2.2.5. Im fortgesetzten Verfahren wird das BFA den dargestellten Mängel zu verbessern und zu prüfen haben, ob im Falle einer Rückverbringung eine ernsthafte Bedrohung des Lebens der BF2 aufgrund ihrer individuellen Situation ausgeschlossen werden könne.
Zu Spruchteil B):
Gemäß § 25a Abs. 1 VwGG hat das Verwaltungsgericht im Spruch seines Erkenntnisses oder Beschlusses auszusprechen, ob die Revision gemäß Art. 133 Abs. 4 B-VG zulässig ist. Der Ausspruch ist zu begründen.
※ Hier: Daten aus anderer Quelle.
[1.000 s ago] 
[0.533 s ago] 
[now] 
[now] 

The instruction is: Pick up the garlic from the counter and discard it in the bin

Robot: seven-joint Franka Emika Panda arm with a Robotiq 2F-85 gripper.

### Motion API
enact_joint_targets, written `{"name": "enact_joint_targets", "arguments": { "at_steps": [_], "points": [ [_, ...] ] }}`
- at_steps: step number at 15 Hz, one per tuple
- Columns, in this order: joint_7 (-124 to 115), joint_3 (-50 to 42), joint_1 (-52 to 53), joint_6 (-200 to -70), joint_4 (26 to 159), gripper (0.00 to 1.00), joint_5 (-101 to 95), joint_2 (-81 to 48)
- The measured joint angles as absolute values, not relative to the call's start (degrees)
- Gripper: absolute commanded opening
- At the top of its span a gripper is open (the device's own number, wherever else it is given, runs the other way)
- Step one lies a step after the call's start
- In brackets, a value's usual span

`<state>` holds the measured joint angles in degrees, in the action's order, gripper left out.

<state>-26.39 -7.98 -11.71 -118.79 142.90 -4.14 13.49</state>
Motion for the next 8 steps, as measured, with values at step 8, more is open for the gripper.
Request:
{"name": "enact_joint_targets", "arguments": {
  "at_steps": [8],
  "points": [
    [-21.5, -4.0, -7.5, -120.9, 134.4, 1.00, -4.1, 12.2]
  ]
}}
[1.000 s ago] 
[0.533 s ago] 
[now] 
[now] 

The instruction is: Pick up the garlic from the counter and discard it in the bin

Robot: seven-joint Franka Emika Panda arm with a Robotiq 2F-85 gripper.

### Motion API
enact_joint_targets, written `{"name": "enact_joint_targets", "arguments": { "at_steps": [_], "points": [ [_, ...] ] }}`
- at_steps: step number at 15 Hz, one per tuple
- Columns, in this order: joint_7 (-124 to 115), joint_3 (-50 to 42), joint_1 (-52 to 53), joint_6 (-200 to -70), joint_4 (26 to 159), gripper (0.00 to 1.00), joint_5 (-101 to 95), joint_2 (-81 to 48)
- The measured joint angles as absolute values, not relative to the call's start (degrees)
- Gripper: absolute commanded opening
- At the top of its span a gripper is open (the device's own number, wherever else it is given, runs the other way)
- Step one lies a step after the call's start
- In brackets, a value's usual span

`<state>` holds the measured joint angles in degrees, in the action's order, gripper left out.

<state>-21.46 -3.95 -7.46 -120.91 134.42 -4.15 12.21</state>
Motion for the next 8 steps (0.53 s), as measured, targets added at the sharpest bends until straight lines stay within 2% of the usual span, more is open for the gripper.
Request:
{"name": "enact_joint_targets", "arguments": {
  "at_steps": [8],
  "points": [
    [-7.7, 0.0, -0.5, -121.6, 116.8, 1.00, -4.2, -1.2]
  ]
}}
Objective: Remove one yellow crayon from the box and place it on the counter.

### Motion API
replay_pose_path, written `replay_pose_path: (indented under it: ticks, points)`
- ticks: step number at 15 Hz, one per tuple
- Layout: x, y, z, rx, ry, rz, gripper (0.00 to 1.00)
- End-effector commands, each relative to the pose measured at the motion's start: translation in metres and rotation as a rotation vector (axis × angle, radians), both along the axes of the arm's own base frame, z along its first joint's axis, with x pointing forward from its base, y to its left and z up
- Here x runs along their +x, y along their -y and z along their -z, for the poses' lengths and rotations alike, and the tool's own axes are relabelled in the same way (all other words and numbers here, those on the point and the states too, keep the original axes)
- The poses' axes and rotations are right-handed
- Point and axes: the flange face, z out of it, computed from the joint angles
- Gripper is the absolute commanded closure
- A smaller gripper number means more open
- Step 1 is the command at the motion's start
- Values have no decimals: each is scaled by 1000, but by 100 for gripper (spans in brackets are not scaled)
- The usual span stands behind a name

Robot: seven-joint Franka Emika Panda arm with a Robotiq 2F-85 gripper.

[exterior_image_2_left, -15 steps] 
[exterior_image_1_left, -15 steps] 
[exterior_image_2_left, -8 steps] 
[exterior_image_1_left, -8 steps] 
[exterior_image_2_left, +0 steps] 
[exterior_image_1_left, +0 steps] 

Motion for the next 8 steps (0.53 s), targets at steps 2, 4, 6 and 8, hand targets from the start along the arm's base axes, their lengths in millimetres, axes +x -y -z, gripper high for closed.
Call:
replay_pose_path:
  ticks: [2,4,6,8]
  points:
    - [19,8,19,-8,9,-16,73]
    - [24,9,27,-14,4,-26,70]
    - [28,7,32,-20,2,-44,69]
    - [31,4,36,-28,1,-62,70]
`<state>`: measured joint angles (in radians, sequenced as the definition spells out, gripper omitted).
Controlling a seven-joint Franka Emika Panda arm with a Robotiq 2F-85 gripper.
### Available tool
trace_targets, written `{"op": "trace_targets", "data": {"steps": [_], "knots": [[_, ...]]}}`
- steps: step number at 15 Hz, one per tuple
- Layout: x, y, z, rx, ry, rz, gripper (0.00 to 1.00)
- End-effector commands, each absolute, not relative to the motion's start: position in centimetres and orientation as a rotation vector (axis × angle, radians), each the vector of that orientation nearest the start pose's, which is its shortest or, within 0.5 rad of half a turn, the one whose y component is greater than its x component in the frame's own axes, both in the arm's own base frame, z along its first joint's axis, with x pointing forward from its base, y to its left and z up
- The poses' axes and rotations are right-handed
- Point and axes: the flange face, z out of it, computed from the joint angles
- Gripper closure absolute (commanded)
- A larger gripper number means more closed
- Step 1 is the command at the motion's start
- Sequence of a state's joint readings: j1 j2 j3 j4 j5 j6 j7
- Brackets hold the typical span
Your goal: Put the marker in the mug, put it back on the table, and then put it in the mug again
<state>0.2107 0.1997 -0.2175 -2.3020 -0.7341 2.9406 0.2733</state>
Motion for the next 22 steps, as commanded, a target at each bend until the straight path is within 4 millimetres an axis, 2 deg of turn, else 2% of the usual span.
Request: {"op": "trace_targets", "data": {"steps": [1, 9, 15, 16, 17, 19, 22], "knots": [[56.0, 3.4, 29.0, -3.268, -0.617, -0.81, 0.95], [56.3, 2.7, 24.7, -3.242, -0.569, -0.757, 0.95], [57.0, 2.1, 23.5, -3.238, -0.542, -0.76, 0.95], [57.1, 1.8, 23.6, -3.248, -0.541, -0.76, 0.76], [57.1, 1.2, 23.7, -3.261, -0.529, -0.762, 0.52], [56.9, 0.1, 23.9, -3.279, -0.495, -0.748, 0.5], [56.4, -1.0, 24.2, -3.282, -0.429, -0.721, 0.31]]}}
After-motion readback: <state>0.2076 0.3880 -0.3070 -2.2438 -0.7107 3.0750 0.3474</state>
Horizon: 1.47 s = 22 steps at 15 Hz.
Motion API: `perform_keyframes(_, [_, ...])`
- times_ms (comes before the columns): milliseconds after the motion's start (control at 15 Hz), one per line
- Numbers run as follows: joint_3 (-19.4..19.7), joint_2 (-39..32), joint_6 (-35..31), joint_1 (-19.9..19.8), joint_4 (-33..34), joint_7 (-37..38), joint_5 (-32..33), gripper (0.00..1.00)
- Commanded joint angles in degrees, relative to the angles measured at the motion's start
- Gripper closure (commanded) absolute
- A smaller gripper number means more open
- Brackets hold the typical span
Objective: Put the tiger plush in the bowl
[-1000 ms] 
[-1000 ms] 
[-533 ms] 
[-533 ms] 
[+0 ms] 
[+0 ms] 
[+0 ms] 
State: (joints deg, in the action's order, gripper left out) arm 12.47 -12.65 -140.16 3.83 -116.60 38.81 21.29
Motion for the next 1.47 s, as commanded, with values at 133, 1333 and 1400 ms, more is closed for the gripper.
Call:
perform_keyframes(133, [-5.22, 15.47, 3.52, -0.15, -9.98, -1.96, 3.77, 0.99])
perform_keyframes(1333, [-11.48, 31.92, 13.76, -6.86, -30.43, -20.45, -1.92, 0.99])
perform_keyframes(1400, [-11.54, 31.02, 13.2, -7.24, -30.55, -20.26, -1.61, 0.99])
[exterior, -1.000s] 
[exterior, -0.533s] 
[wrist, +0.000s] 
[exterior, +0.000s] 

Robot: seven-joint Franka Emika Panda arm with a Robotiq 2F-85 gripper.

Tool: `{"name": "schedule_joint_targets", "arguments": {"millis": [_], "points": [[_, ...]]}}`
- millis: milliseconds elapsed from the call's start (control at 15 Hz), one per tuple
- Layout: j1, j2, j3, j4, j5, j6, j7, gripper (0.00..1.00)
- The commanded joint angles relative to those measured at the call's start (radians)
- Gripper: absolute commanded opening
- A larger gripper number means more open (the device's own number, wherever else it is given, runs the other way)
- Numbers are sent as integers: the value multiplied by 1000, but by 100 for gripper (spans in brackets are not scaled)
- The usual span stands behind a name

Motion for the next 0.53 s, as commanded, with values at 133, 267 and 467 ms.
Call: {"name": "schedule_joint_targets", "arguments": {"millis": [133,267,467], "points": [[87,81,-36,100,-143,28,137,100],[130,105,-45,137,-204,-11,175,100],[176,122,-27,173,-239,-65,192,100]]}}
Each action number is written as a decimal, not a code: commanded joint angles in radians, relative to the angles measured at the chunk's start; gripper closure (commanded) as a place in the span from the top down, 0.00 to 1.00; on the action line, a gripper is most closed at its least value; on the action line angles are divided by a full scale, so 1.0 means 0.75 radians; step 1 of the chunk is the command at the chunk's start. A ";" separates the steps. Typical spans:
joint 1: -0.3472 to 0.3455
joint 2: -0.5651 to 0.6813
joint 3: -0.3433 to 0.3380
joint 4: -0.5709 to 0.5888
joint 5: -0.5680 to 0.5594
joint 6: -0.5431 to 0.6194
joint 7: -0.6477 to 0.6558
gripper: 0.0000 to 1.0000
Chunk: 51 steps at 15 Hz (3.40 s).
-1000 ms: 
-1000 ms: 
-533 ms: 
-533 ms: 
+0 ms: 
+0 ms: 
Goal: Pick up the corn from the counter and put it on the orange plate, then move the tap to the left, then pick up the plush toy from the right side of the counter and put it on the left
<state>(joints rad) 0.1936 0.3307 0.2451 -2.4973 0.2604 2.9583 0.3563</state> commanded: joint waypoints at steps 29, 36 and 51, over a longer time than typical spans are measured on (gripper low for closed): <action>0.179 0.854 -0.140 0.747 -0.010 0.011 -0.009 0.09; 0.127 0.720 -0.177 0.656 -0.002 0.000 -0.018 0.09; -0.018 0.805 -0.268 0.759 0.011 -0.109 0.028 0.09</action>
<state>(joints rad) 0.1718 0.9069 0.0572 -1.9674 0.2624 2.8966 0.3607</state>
Die Revision ist gemäß Art. 133 Abs. 4 B-VG nicht zulässig.
In der rechtlichen Beurteilung (Punkt 2.) wurde unter Bezugnahme auf die Judikatur des VwGH ausgeführt, dass im erstbehördlichen Verfahren notwendige Ermittlungen unterlassen wurden. Betreffend die Anwendbarkeit des § 28 Abs. 3 2. Satz VwGVG im gegenständlichen Fall liegt keine grundsätzliche Rechtsfrage vor, weil § 28 Abs. 3 2. Satz inhaltlich § 66 Abs. 2 AVG (mit Ausnahme des Wegfalls des Erfordernisses der Durchführung einer mündlichen Verhandlung) entspricht, sodass die Judikatur des VwGH betreffend die Zurückverweisung wegen mangelhafter Sachverhaltsermittlungen heranzuziehen ist. Im Übrigen trifft § 28 Abs. 3 2. Satz VwGVG eine klare Regelung (im Sinne der Entscheidung des OGH vom 22.03.1992, 5Ob105/90), weshalb keine Rechtsfrage grundsätzlicher Bedeutung vorliegt.
Es war daher spruchgemäß zu entscheiden.